Sin embargo, creo que la fiesta de San Valentín, con todo su significado, con todo su contenido, debe ser celebrada, por todo lo alto y, si cabe, hoy más que nunca. La fiesta de un sacerdote valiente, que casaba a jóvenes matrimonios a escondidas para que pudieran consumar su amor pura y castamente. La fiesta del amor sincero, comprometido, generoso, entregado. La fiesta del amor leal, fiel, incondicional, eterno. La fiesta del amor sin reparos, sin condiciones, sin cláusulas, sin ‘peros’. La fiesta del amor completo, total, absoluto, que lo entrega todo y no se guarda nada para sí. La fiesta también del amor tierno, dulce, cariñoso, completo espiritual y físicamente. La fiesta de los amantes que son capaces de comprometer sus vidas para dar un sentido sagrado y para siempre a su amor, y del sacerdote que decide celebrar tan elevada voluntad con ellos.

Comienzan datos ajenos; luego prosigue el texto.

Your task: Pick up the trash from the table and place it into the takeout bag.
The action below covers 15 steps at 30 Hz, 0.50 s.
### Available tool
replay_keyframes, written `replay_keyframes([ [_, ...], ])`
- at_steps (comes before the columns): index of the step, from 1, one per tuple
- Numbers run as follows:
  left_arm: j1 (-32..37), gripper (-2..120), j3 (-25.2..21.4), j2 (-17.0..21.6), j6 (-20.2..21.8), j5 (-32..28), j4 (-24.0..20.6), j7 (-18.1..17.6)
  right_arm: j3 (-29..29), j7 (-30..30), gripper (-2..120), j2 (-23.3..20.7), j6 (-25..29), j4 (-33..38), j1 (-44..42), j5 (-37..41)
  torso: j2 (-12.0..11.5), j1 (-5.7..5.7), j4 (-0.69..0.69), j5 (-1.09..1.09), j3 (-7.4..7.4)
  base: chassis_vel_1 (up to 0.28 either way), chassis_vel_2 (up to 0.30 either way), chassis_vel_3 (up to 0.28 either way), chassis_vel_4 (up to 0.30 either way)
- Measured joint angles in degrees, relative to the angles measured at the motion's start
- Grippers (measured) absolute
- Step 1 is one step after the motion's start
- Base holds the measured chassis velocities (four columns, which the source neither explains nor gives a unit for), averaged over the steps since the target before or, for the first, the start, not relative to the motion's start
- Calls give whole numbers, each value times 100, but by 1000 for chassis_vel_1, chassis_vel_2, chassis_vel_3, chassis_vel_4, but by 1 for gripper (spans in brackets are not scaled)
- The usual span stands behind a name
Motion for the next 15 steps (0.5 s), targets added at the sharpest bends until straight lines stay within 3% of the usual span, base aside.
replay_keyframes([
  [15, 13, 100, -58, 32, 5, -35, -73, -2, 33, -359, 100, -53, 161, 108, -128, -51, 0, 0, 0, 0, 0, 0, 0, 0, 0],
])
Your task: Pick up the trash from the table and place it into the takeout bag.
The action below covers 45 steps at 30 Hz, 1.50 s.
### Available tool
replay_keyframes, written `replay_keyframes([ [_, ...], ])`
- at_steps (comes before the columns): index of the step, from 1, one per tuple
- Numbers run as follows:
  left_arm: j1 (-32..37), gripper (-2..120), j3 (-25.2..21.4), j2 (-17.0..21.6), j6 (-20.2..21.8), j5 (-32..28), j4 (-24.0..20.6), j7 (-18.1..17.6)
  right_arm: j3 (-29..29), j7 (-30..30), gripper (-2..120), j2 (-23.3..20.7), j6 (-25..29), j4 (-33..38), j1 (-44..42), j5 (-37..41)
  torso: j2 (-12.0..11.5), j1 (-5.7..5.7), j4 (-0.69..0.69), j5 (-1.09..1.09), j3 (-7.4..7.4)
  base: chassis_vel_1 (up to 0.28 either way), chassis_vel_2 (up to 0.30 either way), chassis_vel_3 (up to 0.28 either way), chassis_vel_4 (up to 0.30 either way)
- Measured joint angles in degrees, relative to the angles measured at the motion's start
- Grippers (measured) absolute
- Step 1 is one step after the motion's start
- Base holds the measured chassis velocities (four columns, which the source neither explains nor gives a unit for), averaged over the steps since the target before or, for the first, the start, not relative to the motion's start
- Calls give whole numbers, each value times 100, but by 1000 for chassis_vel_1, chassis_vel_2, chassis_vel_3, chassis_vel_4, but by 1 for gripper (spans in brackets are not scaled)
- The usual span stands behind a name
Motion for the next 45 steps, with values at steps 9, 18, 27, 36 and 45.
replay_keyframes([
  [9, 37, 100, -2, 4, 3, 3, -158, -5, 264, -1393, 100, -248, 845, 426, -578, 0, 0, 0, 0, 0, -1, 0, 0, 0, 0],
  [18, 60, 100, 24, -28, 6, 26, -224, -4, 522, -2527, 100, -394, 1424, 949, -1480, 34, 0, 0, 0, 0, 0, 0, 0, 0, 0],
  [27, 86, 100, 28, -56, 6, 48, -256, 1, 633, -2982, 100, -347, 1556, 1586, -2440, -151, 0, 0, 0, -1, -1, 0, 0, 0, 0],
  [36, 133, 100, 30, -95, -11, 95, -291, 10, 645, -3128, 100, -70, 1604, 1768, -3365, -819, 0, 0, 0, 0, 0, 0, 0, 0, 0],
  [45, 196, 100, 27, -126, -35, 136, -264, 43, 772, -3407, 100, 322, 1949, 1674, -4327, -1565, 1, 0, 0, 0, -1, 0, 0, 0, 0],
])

Cuántas veces hemos leído o escuchado, en las celebraciones matrimoniales, la Carta de San Pablo a los Corintios que, incluso los que viven lejos de la Fe utilizan como la expresión más plena y certera de lo que realmente es el amor. Los novios que quieren comprometerse para siempre ante Dios, acostumbran a elegir ese texto para las lecturas del día de su boda, porque aspiran a amar y ser amados de esa forma.
“El amor es paciente, afable; no tiene envidia; no presume ni se engríe; no es mal educado ni egoísta; no se irrita; no lleva cuentas del mal; no se alegra de la injusticia, sino que goza con la verdad. Disculpa sin límites, cree sin límites, espera sin límites, aguanta sin límites. El amor no pasa nunca".
¿Quién no desea un amor así? Desde los mercados del placer, del hedonismo, se empeñan en mostrarnos la cara amable de relaciones tiránicas, egoístas, ensimismadas; de relaciones con personas débiles, dependientes, adictas; de relaciones cargadas de apegos, erotismos, de vicio y desenfreno. Por alguna razón, se esfuerzan en encontrar la belleza del placer vacuo, del erotismo desenfrenado, del gusto por la dominación y el abuso. Quizás sea porque es más fácil, más liviano, menos costoso.
Sin embargo, no conozco a nadie que sueñe con un amor interesado, sucio, abusivo. Muy al contrario, allí donde existe un corazón sano, el alma sueña con ser amada por un amor como el que describe San Pablo. Un amor auténtico. Solo los locos pueden rechazar un amor así. Solo un loco puede rechazar el amor de Dios, que responde a la totalidad de esa descripción. Solo un loco puede desear el opuesto a ese amor. Solo un loco puede soñar con ser amado por alguien que se pone primero a sí mismo. Solo un loco puede soñar con ser amado por alguien que desee maltratarle, que disfrute haciéndole sufrir. Un corazón sano sueña con ser amado por encima de todo. Con ser perdonado, disculpado, cuidado.
Por eso, debemos celebrar esta festividad de San Valentín, claro que sí. Llenándola de amor del bueno, del amor de verdad, que se entrega, sacudiéndose todo el polvo del egoísmo, recordando que la felicidad solo se alcanza en el amor a Dios y a los demás, olvidándonos de nosotros mismos. Que el santo cura Valentín y todas esas parejas puras que acudieron a él para sellar su amor humano ante Dios, sacralizándolo, sean verdaderamente los protagonistas de esta hermosa fiesta que celebramos hoy, catorce de febrero. Y no un pobre Cupido transformado en angelito regordete y desgarbado que lanza flechas por doquier sin saber donde caerán ni qué consecuencias traerán.
Que sea el verdadero San Valentín el que nos recuerde cuál es el amor auténtico e inmortal: el que nace de la voluntad, no solo del deseo, y se compromete -firme y sin dudas- a no romperse nunca. Ese es el verdadero amos romántico, con el que ha soñado la humanidad desde el primer instante de su creación, consciente de que es el único capaz de conducirnos a la plena felicidad.